The main area genetic increases were made was in vitro dry matter digestibility IVDMD resulting in 0. This improvement indicates plant breeding is an essential tool in gearing future agriculture to perform at a more advanced level.
Plant Breeding: Theory and Techniques (Hardcover)
Plant breeding of hybrid crops has become extremely popular worldwide in an effort to combat the harsh environment. With long periods of drought and lack of water or nitrogen stress tolerance has become a significant part of agriculture. Plant breeders have focused on identifying crops which will ensure crops perform under these conditions; a way to achieve this is finding strains of the crop that is resistance to drought conditions with low nitrogen.
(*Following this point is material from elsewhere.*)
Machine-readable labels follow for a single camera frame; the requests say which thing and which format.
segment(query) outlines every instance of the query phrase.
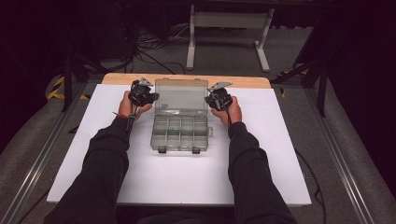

It is evident from this that plant breeding is vital for future agriculture to survive as it enables farmers to produce stress resistant crops hence improving food security. Participatory plant breeding PPB is when farmers are involved in a crop improvement programme with opportunities to make decisions and contribute to the research process at different stages.
PPB is enhanced by farmers knowledge of the quality required and evaluation of target environment which affects the effectiveness of PPB. From Wikipedia, the free encyclopedia. The art and science of changing the traits of plants in order to produce desired characteristics. This article needs additional citations for verification.
Please help improve this article by adding citations to reliable sources. Unsourced material may be challenged and removed. August Learn how and when to remove this template message. History of plant breeding. This section needs additional citations for verification. December Learn how and when to remove this template message. For the role of crossing and plant breeding in viticulture, see Propagation of grapevines. This section does not cite any sources. Please help improve this section by adding citations to reliable sources.
March Learn how and when to remove this template message. This section needs expansion. You can help by adding to it. Institute of Industrial Engineers. Breed Your Own Vegetable Varieties. Archived from the original on The History and Science of Plant Breeding. University of Chicago Press.